Geoff Greer's site: S3 Logging and Analytics

28 Aug 2012

I’m quite glad I moved my site from DreamHost to Amazon S3, but the transition left me missing one feature: log analytics. DreamHost automatically runs Analog on your site’s logs. Analog certainly isn’t a cutting-edge tool, but it compensates for one of Google Analytics’s blind spots: clients without JavaScript. This category includes bots, hot-links, and other potential bandwidth hogs.

S3 doesn’t have log analytics built-in, but it’s not hard to add it yourself. What follows is a half-baked guide to getting logs and stats generation working for any S3-hosted site.

The first step is to enable S3 logging. Instead of following this guide like I did, you can save a lot of time by using the S3 Management Console. Take a look at a bucket’s properties and click on the logging tab:

I just saved you half an hour of messing with s3curl.pl and XML ACLs. You’re welcome.

Enable logging and choose a bucket to save logs to. I suggest you set a target prefix with a slash in the name. If you don’t, there will be no easy way to select all logs in the AWS management console, making batch-changes much harder.

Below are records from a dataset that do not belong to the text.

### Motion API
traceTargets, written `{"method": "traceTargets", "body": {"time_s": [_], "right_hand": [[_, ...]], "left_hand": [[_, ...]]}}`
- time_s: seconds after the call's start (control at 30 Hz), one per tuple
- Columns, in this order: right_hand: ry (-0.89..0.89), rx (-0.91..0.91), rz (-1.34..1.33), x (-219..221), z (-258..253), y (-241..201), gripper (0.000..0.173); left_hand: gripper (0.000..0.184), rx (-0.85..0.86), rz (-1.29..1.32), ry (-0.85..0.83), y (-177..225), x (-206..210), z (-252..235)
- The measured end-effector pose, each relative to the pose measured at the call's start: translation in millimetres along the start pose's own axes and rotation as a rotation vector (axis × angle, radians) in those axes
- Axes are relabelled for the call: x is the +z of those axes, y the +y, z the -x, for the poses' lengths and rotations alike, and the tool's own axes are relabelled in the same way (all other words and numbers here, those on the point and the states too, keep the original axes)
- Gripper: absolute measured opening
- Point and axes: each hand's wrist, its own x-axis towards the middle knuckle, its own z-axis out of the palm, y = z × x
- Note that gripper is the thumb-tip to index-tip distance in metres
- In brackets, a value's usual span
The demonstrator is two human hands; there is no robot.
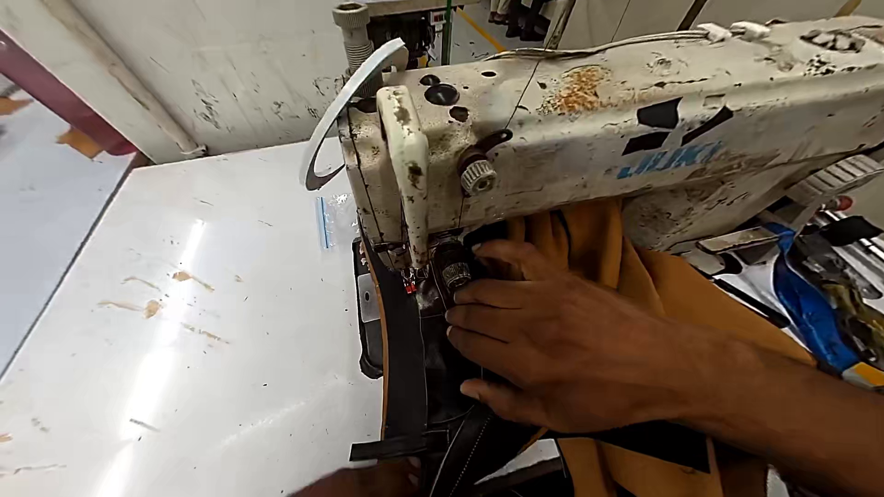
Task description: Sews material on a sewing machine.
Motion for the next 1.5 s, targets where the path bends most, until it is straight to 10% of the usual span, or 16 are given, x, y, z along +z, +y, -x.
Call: {"method": "traceTargets", "body": {"time_s": [0.13,0.3,0.57,1.5], "right_hand": [[-0.120,0.007,-0.003,-3,-4,9,0.066],[-0.154,0.011,-0.007,11,-8,10,0.072],[-0.198,0.016,-0.013,38,-2,4,0.082],[0.107,0.093,-0.014,79,6,-2,0.041]], "left_hand": [[0.033,-0.099,-0.290,0.205,-5,-28,-68],[0.064,-0.247,-0.455,0.306,-36,10,-113],[0.049,-0.348,-0.270,0.307,-37,5,-103],[0.035,-0.267,-0.123,0.336,-48,8,-96]]}}
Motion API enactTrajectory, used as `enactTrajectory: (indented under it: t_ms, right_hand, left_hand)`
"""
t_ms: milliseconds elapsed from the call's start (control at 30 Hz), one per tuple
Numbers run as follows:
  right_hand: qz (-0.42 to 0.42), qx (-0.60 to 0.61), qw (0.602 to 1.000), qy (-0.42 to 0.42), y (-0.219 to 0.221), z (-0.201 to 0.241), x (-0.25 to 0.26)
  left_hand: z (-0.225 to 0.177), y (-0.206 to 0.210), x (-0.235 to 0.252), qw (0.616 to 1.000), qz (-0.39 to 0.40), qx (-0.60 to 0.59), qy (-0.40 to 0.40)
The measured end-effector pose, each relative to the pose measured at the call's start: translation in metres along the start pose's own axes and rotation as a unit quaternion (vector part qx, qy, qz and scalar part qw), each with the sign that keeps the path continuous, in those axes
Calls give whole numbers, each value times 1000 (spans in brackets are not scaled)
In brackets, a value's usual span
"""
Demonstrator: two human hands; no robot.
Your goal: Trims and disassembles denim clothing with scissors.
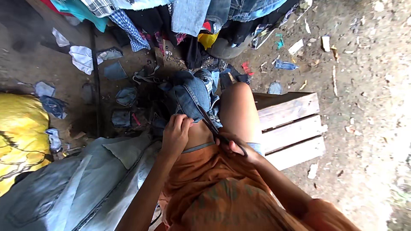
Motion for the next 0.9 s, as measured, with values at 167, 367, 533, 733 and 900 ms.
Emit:
enactTrajectory:
  t_ms: [167,367,533,733,900]
  right_hand:
    - [-17,-13,1000,-7,3,5,12]
    - [-49,-27,998,-35,2,3,10]
    - [-87,-17,996,-1,6,4,1]
    - [-73,40,996,13,10,0,-3]
    - [-3,89,996,1,11,-4,-22]
  left_hand:
    - [-2,1,-1,1000,1,-20,-9]
    - [-4,4,-2,1000,-5,-20,-3]
    - [-5,6,-3,1000,-13,-24,-3]
    - [2,7,-8,996,-2,-74,-55]
    - [12,13,-1,987,3,-108,-118]
Point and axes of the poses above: each hand's wrist, its own x-axis towards the middle knuckle, its own y-axis out of the palm, z = x × y, the point moved 3 cm from there along x, towards the middle knuckle, and after that the axes turned 7 degrees about -z, right-handed, at the moved point
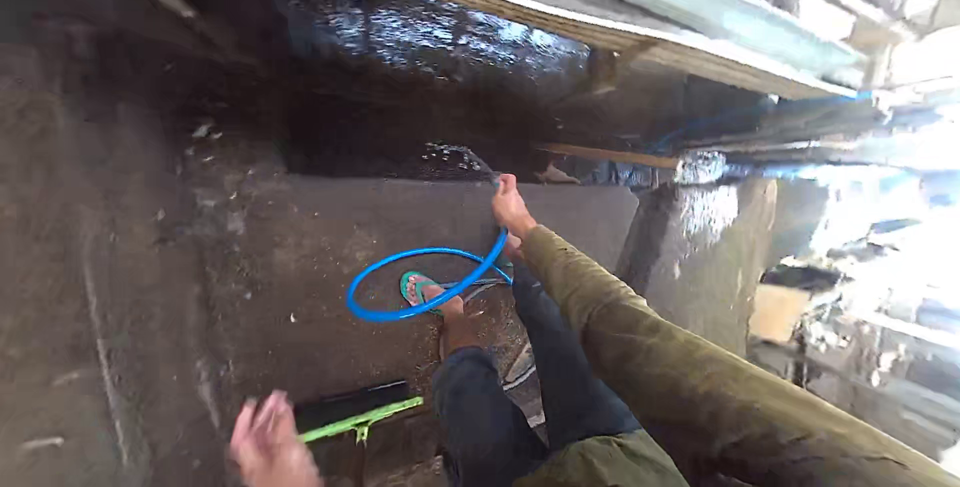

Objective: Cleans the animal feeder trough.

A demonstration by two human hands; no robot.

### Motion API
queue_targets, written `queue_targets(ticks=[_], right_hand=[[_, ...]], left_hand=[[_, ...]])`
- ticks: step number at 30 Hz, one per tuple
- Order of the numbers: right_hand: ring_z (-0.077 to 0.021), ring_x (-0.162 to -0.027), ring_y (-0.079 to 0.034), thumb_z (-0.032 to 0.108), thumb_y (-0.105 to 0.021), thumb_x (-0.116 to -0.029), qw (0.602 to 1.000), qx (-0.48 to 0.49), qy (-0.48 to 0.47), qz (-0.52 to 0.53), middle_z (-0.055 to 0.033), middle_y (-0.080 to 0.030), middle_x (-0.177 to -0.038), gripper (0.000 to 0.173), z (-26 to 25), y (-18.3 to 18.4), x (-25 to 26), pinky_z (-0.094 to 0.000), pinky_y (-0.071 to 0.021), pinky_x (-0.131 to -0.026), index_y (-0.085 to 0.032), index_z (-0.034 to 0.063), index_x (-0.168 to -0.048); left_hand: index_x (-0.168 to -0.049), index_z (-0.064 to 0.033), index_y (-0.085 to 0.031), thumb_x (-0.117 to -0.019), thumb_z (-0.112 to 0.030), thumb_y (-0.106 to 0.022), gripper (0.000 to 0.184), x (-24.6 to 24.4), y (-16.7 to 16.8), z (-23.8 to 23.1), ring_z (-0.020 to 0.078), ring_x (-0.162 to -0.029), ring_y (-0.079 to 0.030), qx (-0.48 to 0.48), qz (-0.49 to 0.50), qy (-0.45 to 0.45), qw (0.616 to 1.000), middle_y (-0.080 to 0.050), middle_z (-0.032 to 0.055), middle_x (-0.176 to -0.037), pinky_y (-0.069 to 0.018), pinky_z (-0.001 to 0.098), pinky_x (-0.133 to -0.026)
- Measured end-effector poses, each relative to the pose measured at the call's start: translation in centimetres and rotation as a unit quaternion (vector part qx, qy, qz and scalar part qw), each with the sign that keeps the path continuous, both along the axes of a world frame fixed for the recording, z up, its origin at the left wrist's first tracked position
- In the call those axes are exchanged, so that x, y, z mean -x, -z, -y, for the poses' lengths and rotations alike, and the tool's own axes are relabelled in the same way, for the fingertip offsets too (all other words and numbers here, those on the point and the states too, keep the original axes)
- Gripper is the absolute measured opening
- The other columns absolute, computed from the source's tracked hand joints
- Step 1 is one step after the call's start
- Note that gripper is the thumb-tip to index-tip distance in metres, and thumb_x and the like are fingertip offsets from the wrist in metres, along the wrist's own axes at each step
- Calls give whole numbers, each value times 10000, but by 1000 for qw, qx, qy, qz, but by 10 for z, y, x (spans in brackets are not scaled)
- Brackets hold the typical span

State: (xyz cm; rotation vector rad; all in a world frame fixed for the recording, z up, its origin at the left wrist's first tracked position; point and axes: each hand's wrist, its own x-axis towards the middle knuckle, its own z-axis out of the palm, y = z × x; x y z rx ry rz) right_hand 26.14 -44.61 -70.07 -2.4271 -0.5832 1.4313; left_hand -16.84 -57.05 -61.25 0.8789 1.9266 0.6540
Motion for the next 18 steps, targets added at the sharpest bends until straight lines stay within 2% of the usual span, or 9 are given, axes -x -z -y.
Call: queue_targets(ticks=[3,5,6,8,10,13,16,17,18], right_hand=[[-255,-644,-561,339,-280,-1137,997,-5,78,-26,-141,-586,-874,372,10,9,-30,-431,-482,-588,-368,204,-1472],[-321,-848,-675,281,-308,-1137,998,10,53,-12,-208,-674,-1038,411,14,23,-55,-500,-552,-764,-364,142,-1519],[-329,-992,-703,266,-352,-1129,999,-20,22,24,-227,-694,-1138,434,29,44,-63,-509,-565,-877,-392,86,-1522],[-316,-1050,-708,255,-447,-1101,966,-193,-19,170,-254,-701,-1156,428,71,123,-75,-442,-587,-919,-552,-38,-1394],[-348,-1207,-646,127,-472,-1073,989,-110,40,93,-254,-670,-1266,337,47,114,-110,-486,-485,-1075,-601,-33,-1340],[-348,-1290,-596,13,-415,-1065,996,-37,82,-1,-298,-627,-1326,341,12,87,-153,-434,-419,-1139,-566,-119,-1341],[-245,-1458,-450,4,-354,-1102,984,106,74,-122,-233,-482,-1539,405,-21,85,-208,-366,-312,-1214,-413,-82,-1493],[-257,-1431,-481,17,-363,-1106,989,67,61,-113,-248,-508,-1507,388,-9,123,-214,-362,-341,-1197,-434,-92,-1471],[-326,-1255,-623,37,-423,-1088,994,-91,50,-23,-315,-628,-1307,324,28,196,-206,-373,-464,-1095,-549,-135,-1332]], left_hand=[[-1483,91,-392,-1023,-260,-572,606,-172,-20,-133,189,-1256,-611,-50,126,273,953,-598,215,-1391,-504,344,-1058],[-1490,48,-433,-953,-275,-697,680,-307,-27,-175,250,-1305,-586,-40,177,434,883,-597,206,-1404,-476,422,-1110],[-1520,-12,-428,-916,-309,-752,747,-373,-27,-185,253,-1329,-566,-18,182,509,841,-590,170,-1428,-458,459,-1127],[-1600,-151,-343,-866,-362,-815,898,-499,-19,-189,255,-1412,-482,12,166,639,751,-501,101,-1536,-418,513,-1152],[-1635,-167,-260,-811,-312,-877,1040,-608,9,-179,299,-1495,-365,-27,147,707,691,-345,130,-1639,-374,511,-1188],[-1637,-209,-267,-702,-281,-954,1163,-710,80,-155,397,-1552,-202,-72,101,759,640,-172,181,-1698,-275,556,-1227],[-1428,-133,-584,-834,-296,-854,673,-757,144,-146,336,-1527,-300,-106,102,788,597,-446,131,-1582,-226,553,-1245],[-1269,-95,-680,-887,-307,-800,452,-764,163,-146,299,-1467,-416,-136,109,795,581,-596,116,-1439,-245,532,-1244],[-1144,-67,-726,-923,-271,-753,302,-770,182,-146,280,-1370,-535,-178,123,797,565,-693,115,-1271,-282,514,-1234]])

Hooray, you’ve got S3 saving logs in a logging bucket. Now the trick is to download and parse them. With the help of libcloud, I wrote a little Python script to download all logs.

#!/usr/bin/env python

import hashlib
from libcloud.storage.types import Provider
from libcloud.storage.providers import get_driver

key = "access_key_id"
secret = "secret_access_key"
container_name = "blah-logs"
path = "logs/access_log"
delete_files = False

storage_driver = get_driver(Provider.S3)
provider = storage_driver(key, secret)
container = provider.get_container(container_name)
container_objects = provider.list_container_objects(container)

def md5(path):
    f = open(path)
    data = True
    md5sum = hashlib.md5()
    while data:
        data = f.read(2**20)
        md5sum.update(data)
    f.close()
    return md5sum.hexdigest()

for obj in container_objects:
    if obj.name[0:len(path)] == path:
        try:
            file_md5 = md5(obj.name)
        except Exception, e:
            file_md5 = 0
        if file_md5 != obj.hash:
            obj.download(obj.name)
        if delete_files:
            obj.delete()

S3’s log files are small, but numerous. I didn’t want to make things more complicated by using Twisted, so this script doesn’t download them in parallel. The first run can take a while, so be patient. Add some prints if you want to see progress. The script only downloads files that aren’t already saved locally, so subsequent runs should be much faster.

With the logs saved locally, it’s time to parse them. S3’s log format is unique. No default configuration of Analog, AWStats, or Webalizer is going to parse it correctly. After reading S3 docs, Analog docs, and experimenting for a while, I finally got the right LOGFORMAT.

LOGFORMAT (%j %j [%d/%M/%Y:%h:%n:%j %j] %s %j %j %j %j "%j %r %j" %c %j %b %j %T %j "%f" "%B" %j)

Add that to your analog.cfg. Then edit the LOGFILE, OUTFILE, and HOSTNAME config lines, and you’re good to go. The final result should look something like my stats. Nothing amazing, but it gets the job done.